→ REQUIREMENT: Copy each line below that includes "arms".

━━━ GIVEN ENTRIES ━━━

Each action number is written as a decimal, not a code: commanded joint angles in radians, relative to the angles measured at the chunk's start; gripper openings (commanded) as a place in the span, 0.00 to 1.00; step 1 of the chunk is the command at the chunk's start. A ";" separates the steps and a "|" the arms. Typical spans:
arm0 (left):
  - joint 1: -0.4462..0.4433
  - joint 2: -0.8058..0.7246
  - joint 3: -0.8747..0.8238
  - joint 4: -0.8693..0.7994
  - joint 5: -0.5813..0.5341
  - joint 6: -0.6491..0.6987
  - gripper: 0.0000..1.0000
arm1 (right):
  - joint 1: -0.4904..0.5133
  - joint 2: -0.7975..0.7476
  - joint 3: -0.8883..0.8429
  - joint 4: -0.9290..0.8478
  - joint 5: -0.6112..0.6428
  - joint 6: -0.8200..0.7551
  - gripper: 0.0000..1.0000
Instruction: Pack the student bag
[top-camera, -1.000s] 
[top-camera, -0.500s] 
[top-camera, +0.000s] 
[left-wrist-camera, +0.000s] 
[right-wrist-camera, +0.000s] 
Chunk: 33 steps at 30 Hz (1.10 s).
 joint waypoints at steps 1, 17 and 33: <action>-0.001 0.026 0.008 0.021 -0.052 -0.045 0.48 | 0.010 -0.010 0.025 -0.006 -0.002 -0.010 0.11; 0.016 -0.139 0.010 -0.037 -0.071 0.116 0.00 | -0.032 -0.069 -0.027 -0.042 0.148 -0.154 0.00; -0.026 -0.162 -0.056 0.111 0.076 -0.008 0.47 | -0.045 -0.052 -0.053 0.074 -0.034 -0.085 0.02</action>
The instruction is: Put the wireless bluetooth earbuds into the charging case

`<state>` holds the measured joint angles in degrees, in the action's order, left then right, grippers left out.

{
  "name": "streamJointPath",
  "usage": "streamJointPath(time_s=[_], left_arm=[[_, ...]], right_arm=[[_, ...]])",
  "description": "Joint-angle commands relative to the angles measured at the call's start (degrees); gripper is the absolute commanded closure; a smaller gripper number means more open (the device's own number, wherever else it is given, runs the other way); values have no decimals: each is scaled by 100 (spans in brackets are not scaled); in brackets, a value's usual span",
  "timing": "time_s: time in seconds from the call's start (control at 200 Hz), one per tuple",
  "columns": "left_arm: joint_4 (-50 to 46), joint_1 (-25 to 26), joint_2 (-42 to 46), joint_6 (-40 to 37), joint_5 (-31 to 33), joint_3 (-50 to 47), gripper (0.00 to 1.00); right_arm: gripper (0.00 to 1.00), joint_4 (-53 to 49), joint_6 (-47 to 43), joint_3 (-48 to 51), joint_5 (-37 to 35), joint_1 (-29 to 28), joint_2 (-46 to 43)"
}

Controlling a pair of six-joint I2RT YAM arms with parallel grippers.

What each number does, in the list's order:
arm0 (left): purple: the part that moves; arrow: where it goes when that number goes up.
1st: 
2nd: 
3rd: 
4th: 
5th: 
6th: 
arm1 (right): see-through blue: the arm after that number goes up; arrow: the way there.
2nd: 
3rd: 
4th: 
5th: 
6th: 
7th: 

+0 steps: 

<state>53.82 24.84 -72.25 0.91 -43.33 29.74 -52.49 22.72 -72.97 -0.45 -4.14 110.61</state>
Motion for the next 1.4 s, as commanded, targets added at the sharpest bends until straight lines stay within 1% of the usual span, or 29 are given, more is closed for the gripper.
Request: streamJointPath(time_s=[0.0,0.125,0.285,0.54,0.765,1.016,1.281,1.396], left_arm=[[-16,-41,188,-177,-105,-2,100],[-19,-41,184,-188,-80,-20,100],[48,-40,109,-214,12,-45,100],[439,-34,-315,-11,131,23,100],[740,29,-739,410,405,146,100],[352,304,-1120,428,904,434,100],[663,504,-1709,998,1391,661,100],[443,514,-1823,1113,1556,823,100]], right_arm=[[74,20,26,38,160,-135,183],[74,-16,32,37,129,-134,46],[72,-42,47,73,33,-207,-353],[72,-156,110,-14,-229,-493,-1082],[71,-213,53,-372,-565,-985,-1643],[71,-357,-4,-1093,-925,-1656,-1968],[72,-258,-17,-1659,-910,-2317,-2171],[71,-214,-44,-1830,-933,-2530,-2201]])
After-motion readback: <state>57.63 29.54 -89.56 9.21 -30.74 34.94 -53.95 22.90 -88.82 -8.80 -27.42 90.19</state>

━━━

→ SOLUTION BELOW:
Each action number is written as a decimal, not a code: commanded joint angles in radians, relative to the angles measured at the chunk's start; gripper openings (commanded) as a place in the span, 0.00 to 1.00; step 1 of the chunk is the command at the chunk's start. A ";" separates the steps and a "|" the arms. Typical spans:
Controlling a pair of six-joint I2RT YAM arms with parallel grippers.

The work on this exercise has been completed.